Jorge Manrubia

May 14, 2022

Performance in context

performance.jpg


When it comes to analyzing code performance, context matters a lot. For example, say we have this code that adds two numbers:

a = 1 + 2

And now we need to add a subtraction:

a = 1 + 2
a = a - 3

So what's the cost of this change? We can benchmark:

require "benchmark/ips"

Benchmark.ips do |x|
  x.report("only add") { a = 1 + 2 }
  x.report("add + subtract") do
    a = 1 + 2
    a = a - 3
  end
end

When I run that, I get a 13% performance penalty for the additional subtraction:

Calculating -------------------------------------
            only add     18.694M (± 0.3%) i/s -     94.382M in   5.048948s
      add + subtract     16.258M (± 0.8%) i/s -     82.635M in   5.083165s

A 13% overhead! That doesn't sound very good. Here is when context comes into place. The additional operation adds 80 nanoseconds on average. Is this code part of a loop where every nanosecond matters? Or is it serving a web request, where it spends 100 ms across database queries, view rendering, and network latencies? In the first case, you should optimize away and, also, applaud the author's boldness for using Ruby in such a context. In the latter, those 80 nanoseconds represent a 0,00008% penalty, not a 13% one. You can save the hard work of replacing the code with "a = 0" and nobody would notice.

I know this is a contrived example, but it highlights a problem: it's easy to reach wrong conclusions when benchmarking code without considering the context. So let me illustrate with a more realistic example: the performance impact of Active Record Encryption at writing time.

This article states it's ~35% and it's correct... if you ignore database network latencies. I actually wrote an automated test for this, and explained it in the original pull request:

You will see how the impact on tests is around 30% when encrypting data, but this is because there is no database latency in tests, so the relative impact is magnified. The same test shows identical performance when running in a more realistic environment. These tests are useful for optimization work and to prevent performance regressions.

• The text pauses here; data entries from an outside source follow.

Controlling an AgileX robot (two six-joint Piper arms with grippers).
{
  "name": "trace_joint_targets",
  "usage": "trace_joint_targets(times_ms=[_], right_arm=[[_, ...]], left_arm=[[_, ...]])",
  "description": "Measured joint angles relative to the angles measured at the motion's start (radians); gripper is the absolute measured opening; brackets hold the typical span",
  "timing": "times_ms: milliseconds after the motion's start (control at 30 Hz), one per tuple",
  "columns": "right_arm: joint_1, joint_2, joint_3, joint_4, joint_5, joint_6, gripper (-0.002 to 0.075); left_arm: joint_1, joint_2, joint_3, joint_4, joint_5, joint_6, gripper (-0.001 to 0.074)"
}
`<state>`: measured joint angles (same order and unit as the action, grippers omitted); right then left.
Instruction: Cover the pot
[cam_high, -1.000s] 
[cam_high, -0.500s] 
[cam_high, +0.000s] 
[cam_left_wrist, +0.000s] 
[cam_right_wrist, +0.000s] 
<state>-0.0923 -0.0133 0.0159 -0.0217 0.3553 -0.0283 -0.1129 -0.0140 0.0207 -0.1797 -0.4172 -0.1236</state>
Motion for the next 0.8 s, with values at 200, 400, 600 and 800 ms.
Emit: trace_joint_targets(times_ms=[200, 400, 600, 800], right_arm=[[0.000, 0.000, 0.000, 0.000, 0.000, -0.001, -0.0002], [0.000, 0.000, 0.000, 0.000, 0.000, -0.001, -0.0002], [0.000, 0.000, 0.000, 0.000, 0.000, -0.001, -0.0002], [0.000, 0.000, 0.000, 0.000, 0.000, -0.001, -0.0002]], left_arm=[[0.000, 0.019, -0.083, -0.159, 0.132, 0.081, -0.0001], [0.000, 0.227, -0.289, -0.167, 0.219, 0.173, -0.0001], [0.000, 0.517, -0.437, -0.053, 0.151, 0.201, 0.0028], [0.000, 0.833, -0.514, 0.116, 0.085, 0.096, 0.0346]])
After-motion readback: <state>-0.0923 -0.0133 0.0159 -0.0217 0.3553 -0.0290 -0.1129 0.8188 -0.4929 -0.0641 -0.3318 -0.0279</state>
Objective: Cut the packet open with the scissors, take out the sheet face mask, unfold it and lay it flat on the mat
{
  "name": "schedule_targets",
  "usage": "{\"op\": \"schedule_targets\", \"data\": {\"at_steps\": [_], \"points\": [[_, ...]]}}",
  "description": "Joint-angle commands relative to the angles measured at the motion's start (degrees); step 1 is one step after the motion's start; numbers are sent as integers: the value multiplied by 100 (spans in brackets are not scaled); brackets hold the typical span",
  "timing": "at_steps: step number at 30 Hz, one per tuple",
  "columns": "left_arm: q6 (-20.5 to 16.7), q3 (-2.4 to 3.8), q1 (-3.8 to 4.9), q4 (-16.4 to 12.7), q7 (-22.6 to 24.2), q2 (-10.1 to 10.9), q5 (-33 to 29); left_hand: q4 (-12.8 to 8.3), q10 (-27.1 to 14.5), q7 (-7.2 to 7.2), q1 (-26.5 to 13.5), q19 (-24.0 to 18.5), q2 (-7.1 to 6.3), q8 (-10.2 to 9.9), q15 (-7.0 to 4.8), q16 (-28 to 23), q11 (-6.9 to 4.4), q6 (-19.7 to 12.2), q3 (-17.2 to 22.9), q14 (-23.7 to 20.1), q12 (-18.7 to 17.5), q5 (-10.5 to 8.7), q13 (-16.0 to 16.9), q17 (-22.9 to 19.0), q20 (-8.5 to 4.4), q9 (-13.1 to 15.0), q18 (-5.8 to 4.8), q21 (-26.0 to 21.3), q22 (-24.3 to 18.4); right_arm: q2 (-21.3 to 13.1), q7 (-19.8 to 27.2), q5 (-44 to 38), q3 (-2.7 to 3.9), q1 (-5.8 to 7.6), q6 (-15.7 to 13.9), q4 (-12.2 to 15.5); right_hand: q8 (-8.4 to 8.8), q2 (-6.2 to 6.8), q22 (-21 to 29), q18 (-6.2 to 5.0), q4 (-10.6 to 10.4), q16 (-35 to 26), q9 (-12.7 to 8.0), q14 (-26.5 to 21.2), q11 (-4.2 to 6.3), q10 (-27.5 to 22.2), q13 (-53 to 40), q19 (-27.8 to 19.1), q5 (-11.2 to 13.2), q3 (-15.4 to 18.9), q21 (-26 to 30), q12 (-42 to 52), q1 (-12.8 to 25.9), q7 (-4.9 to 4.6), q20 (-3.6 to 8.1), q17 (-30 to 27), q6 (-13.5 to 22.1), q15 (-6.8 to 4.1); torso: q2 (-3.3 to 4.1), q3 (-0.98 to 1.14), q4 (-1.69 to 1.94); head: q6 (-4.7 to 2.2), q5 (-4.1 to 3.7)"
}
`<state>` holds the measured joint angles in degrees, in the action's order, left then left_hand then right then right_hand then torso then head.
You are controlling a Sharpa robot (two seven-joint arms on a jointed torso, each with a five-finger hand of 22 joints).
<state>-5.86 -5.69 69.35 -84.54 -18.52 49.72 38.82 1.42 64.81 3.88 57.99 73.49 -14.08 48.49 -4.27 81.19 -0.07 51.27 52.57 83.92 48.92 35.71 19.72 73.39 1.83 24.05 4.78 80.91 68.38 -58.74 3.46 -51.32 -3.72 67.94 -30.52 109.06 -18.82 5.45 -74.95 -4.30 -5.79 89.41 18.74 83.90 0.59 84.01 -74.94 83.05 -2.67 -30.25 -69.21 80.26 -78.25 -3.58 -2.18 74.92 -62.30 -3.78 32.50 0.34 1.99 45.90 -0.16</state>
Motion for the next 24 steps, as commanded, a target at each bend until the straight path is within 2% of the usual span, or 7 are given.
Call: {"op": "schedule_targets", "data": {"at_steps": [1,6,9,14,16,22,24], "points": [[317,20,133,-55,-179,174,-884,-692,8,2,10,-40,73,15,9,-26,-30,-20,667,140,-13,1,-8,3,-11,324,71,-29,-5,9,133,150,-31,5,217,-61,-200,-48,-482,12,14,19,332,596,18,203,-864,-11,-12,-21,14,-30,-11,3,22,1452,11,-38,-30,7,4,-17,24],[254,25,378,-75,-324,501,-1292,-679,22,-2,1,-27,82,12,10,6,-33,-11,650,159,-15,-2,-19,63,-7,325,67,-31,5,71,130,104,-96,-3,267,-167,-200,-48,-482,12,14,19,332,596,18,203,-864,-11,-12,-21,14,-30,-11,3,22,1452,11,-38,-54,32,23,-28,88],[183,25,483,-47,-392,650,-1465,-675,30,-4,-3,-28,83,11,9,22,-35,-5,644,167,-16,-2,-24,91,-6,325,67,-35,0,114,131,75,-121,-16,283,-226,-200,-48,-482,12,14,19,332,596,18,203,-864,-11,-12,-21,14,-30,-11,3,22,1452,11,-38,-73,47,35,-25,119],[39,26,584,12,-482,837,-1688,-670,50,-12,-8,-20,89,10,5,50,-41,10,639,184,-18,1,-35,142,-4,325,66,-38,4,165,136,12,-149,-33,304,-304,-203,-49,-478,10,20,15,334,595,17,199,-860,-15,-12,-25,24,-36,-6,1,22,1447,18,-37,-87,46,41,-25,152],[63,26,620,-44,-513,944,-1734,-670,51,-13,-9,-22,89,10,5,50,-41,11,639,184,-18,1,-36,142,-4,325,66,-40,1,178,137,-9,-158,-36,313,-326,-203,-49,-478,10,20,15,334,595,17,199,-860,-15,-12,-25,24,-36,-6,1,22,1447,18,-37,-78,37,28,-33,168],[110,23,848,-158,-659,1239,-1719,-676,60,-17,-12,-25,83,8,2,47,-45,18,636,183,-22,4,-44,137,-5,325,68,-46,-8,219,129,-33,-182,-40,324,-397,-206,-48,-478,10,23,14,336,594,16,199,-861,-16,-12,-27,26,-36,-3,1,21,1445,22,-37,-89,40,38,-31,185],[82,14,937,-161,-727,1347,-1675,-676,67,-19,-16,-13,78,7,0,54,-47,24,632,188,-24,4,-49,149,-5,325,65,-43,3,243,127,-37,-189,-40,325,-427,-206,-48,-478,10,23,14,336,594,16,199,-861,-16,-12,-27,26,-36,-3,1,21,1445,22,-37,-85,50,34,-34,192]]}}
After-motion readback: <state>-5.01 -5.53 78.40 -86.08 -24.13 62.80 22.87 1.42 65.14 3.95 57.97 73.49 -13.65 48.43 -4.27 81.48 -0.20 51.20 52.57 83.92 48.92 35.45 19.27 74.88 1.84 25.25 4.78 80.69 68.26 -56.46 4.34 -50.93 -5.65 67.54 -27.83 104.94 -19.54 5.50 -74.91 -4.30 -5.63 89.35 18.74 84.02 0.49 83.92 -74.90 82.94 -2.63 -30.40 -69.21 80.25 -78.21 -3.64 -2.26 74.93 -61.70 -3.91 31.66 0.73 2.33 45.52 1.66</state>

Indeed, when I run this script in HEY to benchmark updating encrypted and not encrypted columns:

account = Account.find(<some account id>)

Benchmark.ips do |x|
  x.report("regular attribute") { account.update! source: "a random value #{SecureRandom.hex(3)}" }
  x.report("encrypted attribute") { account.update! name: "a random value #{SecureRandom.hex(3)}" }
end

With a local MySQL server in my box, the "encrypted attribute" version is 35% slower. In production, it is 1.5% slower. I obtain similar results when testing things for Basecamp. One runs in AWS, with the database in the same zone, and the other one in our data centers. In both cases, the database latency is a key factor when measuring the impact of subsmillisecond operations. As this thought-provoking piece on SQLite on the server points out:

The per-query latency overhead for a Postgres query within a single AWS region can be up to a millisecond. That's not Postgres being slow—it's you hitting the limits of how fast data can travel. Now, handle an HTTP request in a modern application. A dozen database queries and you've burned over 10ms before business logic or rendering.

In-memory encryption is, at least, one order of magnitude faster than the faster database queries you can run. This means its performance impact in most database-driven applications will be so diluted that you can ignore it. However, thinking that encryption will make your insertions 35% slower might discourage you from using it. See, a wrong decision because of missing context.

A piece of code that runs without interacting with external systems is CPU-bound. Of course, you should be mindful of its performance, especially for infrastructure code. But remember the initial example with the impact of the additional subtract. "No code" is way faster than "any code" in this scenario. Now, web applications and most distributed systems are I/O-bound. You should have this well present when making calls based on  local benchmarks.